Dominateur depuis le début de la saison, le champion du monde 2008 est apparu plus détendu et ouvert que jamais après sa belle série de quatre victoires consécutives entre Sepang et Barcelone. L’homme avait semble-t-il mûri depuis ses jeunes années et avait enfin réussi à trouver une stabilité confortable dans sa vie privée qui l’a tant tourmenté ces dernières années. Avec la nouvelle Mercedes dominatrice entre ses mains, tous les éléments semblaient réunis pour qu’il écrase la concurrence et se rappelle au bon souvenir de ceux qui l’avaient enterré un peu trop tôt.

Mais ce bonheur de façade a commencé à se craqueler dès le Grand Prix d’Espagne, où des signes de fébrilité sont apparus durant la course. Lewis était nerveux de voir son équipier plus rapide lui revenir dessus et il laissait transparaitre quelques inquiétudes que l’on n’aurait pas soupçonné venant de l’homme qui avait si bien résisté à la pression de Rosberg durant la course de Bahreïn, lors d’un duel devenu historique.

On apprendra finalement plus tard que l’Anglais avait décidé d’ignorer les consignes de son ingénieur qui lui demandait de soulager son moteur, afin de pouvoir rester devant son équipier en fin de course. La base saine des relations entre les deux hommes allait se fissurer à partir de ce moment.

Dès le Grand Prix suivant, à Monaco, Nico Rosberg a donc décidé de prendre l’avantage psychologique sur son équipier. Et Hamilton a été suffisamment sensible pour se laisser prendre au piège. Au petit jeu des phrases assassines, le Britannique s’est un peu emmêlé les pinceaux. Lorsqu’il justifia son envie de victoire au début du week-end en comparant ses origines sociales avec celles de Rosberg, son analyse ne manquait pas d’être naturellement contre balancée par sa position sociale actuelle, lui le jetsetteur ami des stars et compagnon d’une chanteuse de RnB renommée, face à un Nico Rosberg, certes n’ayant manqué de rien dans sa jeunesse, mais surtout beaucoup plus discret. L’Allemand, ne tiendra d’ailleurs guère compte de cette remarque et choisit alors de déstabiliser son rival sur la piste.

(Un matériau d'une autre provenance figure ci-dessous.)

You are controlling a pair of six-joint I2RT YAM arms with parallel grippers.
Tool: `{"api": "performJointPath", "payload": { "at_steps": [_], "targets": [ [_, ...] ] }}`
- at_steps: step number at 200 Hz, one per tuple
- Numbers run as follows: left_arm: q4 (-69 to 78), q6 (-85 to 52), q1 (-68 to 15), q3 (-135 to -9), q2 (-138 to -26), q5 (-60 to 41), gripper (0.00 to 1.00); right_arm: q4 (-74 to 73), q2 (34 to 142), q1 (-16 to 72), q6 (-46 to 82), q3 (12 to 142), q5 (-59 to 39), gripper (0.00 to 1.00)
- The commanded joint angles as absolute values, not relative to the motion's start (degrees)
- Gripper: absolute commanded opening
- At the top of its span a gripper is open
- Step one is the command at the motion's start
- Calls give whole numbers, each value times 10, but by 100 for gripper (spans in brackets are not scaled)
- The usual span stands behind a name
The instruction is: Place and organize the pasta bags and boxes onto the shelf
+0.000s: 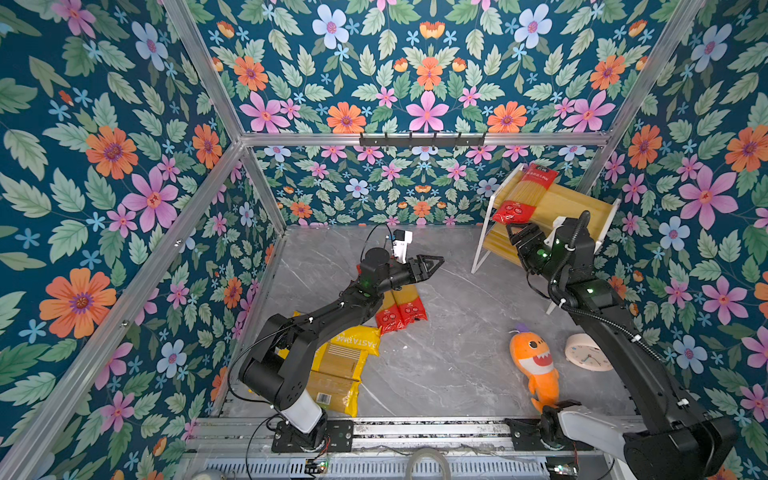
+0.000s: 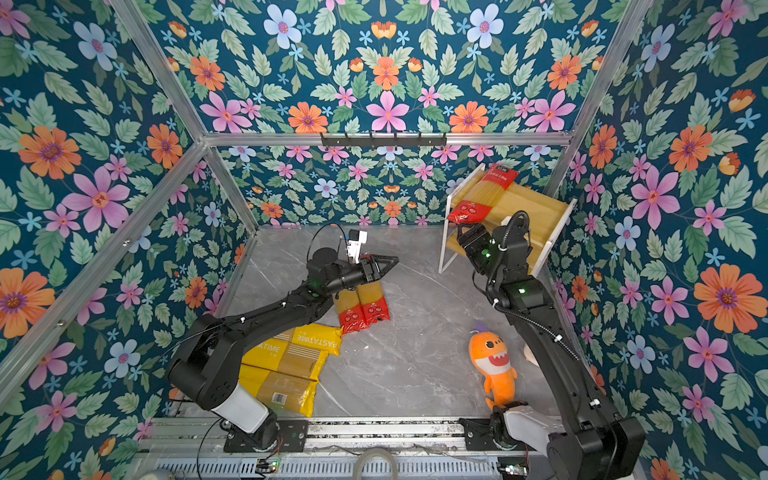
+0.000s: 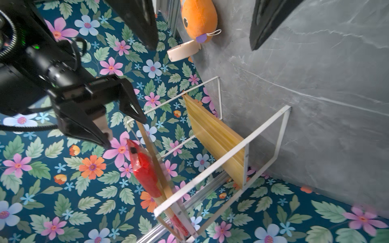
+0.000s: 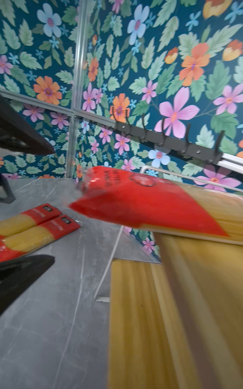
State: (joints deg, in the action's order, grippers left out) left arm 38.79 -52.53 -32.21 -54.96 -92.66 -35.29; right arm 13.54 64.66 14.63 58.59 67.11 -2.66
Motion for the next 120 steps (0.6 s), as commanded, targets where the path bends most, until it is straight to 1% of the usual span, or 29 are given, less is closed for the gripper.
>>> {"api": "performJointPath", "payload": {
  "at_steps": [1, 19, 34, 44, 59, 86, 120],
  "targets": [
    [353, -495, -301, -531, -924, -340, 71, 207, 627, 202, 536, 659, 8, 75],
    [337, -486, -285, -500, -915, -323, 70, 228, 618, 268, 518, 639, 47, 74],
    [270, -459, -280, -490, -910, -280, 69, 229, 631, 335, 510, 619, 91, 71],
    [221, -442, -279, -492, -914, -249, 69, 225, 658, 375, 509, 610, 110, 71],
    [206, -438, -278, -489, -925, -248, 68, 215, 720, 421, 514, 608, 108, 69],
    [230, -454, -276, -472, -929, -237, 68, 137, 836, 442, 488, 614, 53, 66],
    [259, -487, -271, -459, -949, -231, 67, 135, 970, 437, 443, 682, 16, 67]
  ]
}}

Que le geste de Nico en qualification ait été volontaire ou pas n’est plus la question. Le résultat ne s’est pas fait attendre et Hamilton s’est relancé dans un petit cortège de phrases assassines histoire de bien faire comprendre à son meilleur ennemi que la situation ne lui convenait pas. Repris de volé en interne par son équipe, Toto Wolff et Niki Lauda en tête, le Britannique se rangea du côté de la raison en course pour finir à une convenable deuxième place pour quelqu’un qui veut capitaliser les meilleurs résultats en vue de devenir champion du monde.

Trainant son spleen jusqu’au podium, Hamilton se permit même de critiquer la stratégie choisie par son équipe pour son ravitaillement en louant, un brin faussement nostalgique, les qualités de son ancienne équipe, McLaren. Des propos bien vite contre-balancés par l’expression de sa fierté de faire partie de Mercedes et d’avoir la possibilité de piloter pour la meilleure équipe du moment.

Que la relation entre Hamilton et Rosberg devienne tendue n’est pas réellement un problème, sauf peut-être pour Mercedes. Mais que Lewis Hamilton se sente mis à l’écart de son équipe au profit de Rosberg comme il a pu le laisser entendre ce week-end, peut être plus problématique pour l’Anglais et son entourage. L’histoire nous a prouvé que les plus grands champions possèdent tous leur part d’ombre. D’Ayrton Senna à Michael Schumacher en passant par Alain Prost ou Nelson Piquet, tous avaient des caractères bien trempés qui ont souvent fait état de débordements sur la piste ou en dehors. Mais le plus urgent pour Lewis n’est pas de se faire une réputation, mais de gagner un nouveau titre, six ans après son premier obtenu en 2008.

Ainsi, pour arriver à ses fins, il ne faut pas que le Britannique s’éparpille et réagisse en enfant gâté comme il a pu le faire chez McLaren aux côtés de Fernando Alonso en 2007. Woking était sa maison, Brackley s’apparente plus à celle de Rosberg qui la fréquente depuis plus longtemps. Le comportement ambivalent d’Hamilton, un jour funambule spectaculaire et souriant, l’autre jour clown triste, ne joue pas en sa faveur, surtout après avoir prouvé qu’il pouvait dominer la discipline en mettant tous les éléments, techniques et personnes, dans le bon ordre.

 

Axel B.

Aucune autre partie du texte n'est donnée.